● **Dataset section**:
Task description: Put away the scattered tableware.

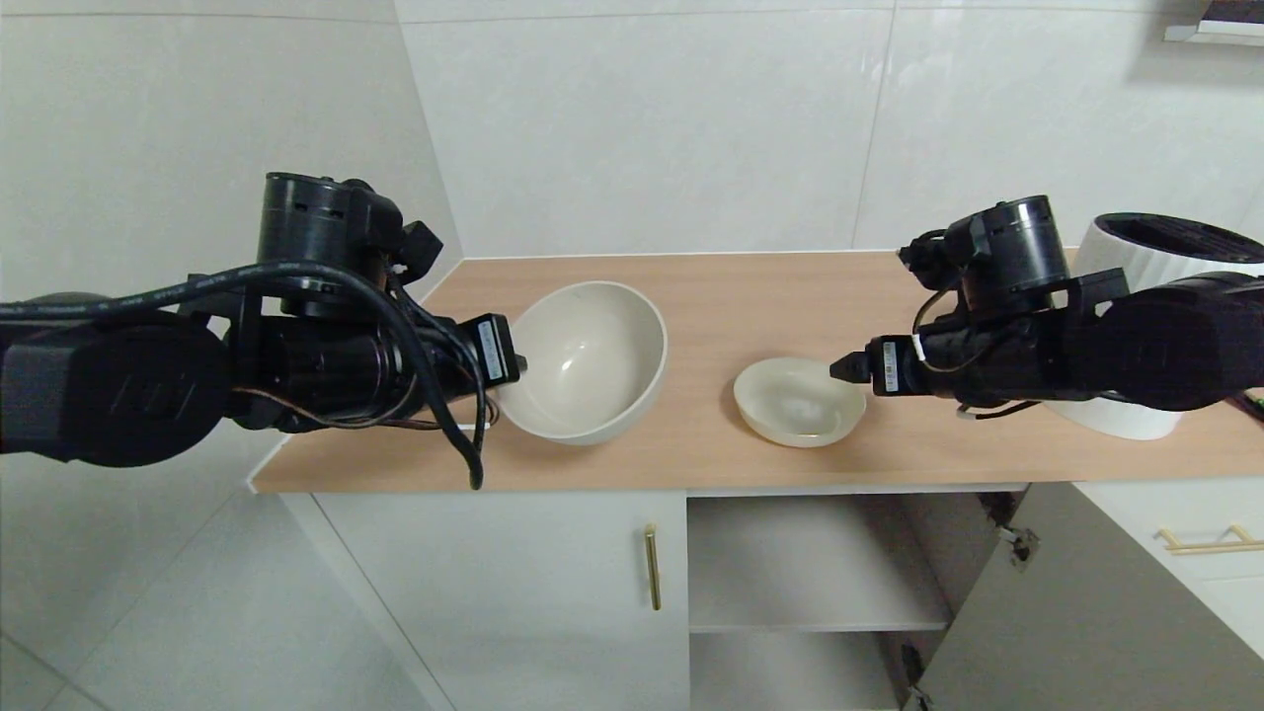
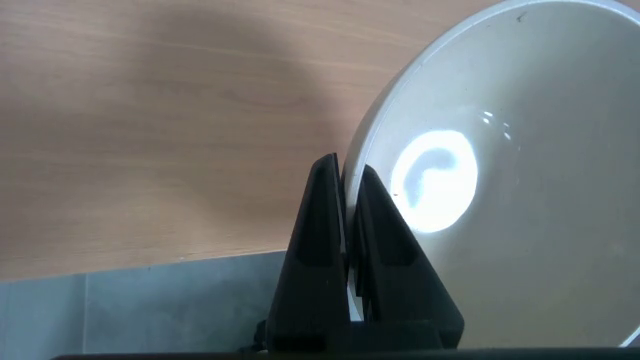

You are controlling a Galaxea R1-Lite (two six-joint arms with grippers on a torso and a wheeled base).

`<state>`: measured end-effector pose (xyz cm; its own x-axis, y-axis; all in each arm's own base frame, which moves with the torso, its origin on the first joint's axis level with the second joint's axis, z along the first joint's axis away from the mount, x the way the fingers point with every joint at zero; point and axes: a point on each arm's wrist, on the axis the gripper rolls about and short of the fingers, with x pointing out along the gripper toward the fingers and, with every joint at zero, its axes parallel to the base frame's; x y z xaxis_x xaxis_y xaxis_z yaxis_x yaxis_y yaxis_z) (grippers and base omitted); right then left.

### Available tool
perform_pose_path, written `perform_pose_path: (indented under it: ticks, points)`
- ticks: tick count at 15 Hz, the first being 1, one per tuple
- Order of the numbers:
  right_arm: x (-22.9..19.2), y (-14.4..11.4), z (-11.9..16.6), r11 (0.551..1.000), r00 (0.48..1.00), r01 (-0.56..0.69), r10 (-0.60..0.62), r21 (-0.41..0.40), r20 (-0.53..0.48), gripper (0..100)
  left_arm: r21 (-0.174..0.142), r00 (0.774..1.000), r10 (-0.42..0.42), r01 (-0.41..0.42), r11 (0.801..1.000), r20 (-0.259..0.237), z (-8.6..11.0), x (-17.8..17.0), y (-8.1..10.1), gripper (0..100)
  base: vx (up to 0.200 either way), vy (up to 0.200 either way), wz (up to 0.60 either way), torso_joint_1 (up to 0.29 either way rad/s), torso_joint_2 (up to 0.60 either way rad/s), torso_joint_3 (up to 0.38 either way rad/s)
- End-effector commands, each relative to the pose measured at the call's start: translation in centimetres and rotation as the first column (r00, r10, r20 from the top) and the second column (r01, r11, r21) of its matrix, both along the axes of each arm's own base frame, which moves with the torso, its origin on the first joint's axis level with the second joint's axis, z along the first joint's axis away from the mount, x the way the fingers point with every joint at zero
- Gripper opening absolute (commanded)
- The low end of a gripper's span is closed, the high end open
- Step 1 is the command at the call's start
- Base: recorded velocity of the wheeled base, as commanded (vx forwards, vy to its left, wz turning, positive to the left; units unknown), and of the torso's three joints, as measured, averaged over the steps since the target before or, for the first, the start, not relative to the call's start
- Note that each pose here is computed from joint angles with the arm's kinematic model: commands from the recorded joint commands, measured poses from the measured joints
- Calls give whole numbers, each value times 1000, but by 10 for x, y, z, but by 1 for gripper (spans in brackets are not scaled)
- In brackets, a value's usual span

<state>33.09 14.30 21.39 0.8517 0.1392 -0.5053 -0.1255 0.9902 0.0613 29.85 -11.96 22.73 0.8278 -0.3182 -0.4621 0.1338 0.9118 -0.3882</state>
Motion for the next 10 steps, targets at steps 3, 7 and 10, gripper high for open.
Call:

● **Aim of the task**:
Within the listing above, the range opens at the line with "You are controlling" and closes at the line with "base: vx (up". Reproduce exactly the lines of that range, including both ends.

● **Answer to this exercise**:
You are controlling a Galaxea R1-Lite (two six-joint arms with grippers on a torso and a wheeled base).

`<state>`: measured end-effector pose (xyz cm; its own x-axis, y-axis; all in each arm's own base frame, which moves with the torso, its origin on the first joint's axis level with the second joint's axis, z along the first joint's axis away from the mount, x the way the fingers point with every joint at zero; point and axes: a point on each arm's wrist, on the axis the gripper rolls about and short of the fingers, with x pointing out along the gripper toward the fingers and, with every joint at zero, its axes parallel to the base frame's; x y z xaxis_x xaxis_y xaxis_z yaxis_x yaxis_y yaxis_z) (grippers and base omitted); right then left.

### Available tool
perform_pose_path, written `perform_pose_path: (indented under it: ticks, points)`
- ticks: tick count at 15 Hz, the first being 1, one per tuple
- Order of the numbers:
  right_arm: x (-22.9..19.2), y (-14.4..11.4), z (-11.9..16.6), r11 (0.551..1.000), r00 (0.48..1.00), r01 (-0.56..0.69), r10 (-0.60..0.62), r21 (-0.41..0.40), r20 (-0.53..0.48), gripper (0..100)
  left_arm: r21 (-0.174..0.142), r00 (0.774..1.000), r10 (-0.42..0.42), r01 (-0.41..0.42), r11 (0.801..1.000), r20 (-0.259..0.237), z (-8.6..11.0), x (-17.8..17.0), y (-8.1..10.1), gripper (0..100)
  base: vx (up to 0.200 either way), vy (up to 0.200 either way), wz (up to 0.60 either way), torso_joint_1 (up to 0.29 either way rad/s), torso_joint_2 (up to 0.60 either way rad/s), torso_joint_3 (up to 0.38 either way rad/s)

Further output is not needed for this exercise.